> What the task asks
Repeat each line of the material below exactly as it appears, minus any pictures.

=== Collected data ===

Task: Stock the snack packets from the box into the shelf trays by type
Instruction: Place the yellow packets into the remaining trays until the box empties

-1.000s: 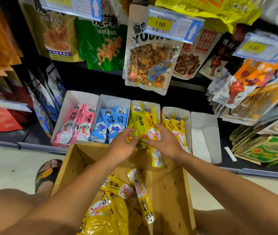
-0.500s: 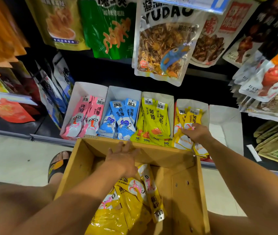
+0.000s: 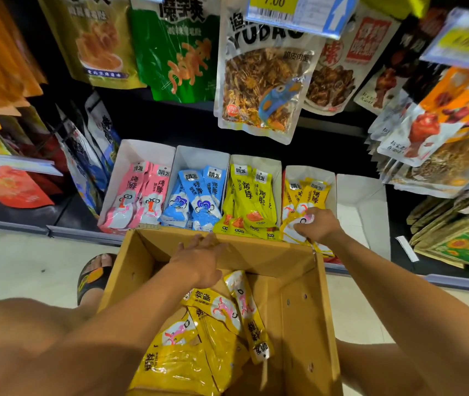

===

> Answer to this problem
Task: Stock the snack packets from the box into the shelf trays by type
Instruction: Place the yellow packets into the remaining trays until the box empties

-1.000s: 
-0.500s: 
+0.000s: 

No further answer will be given.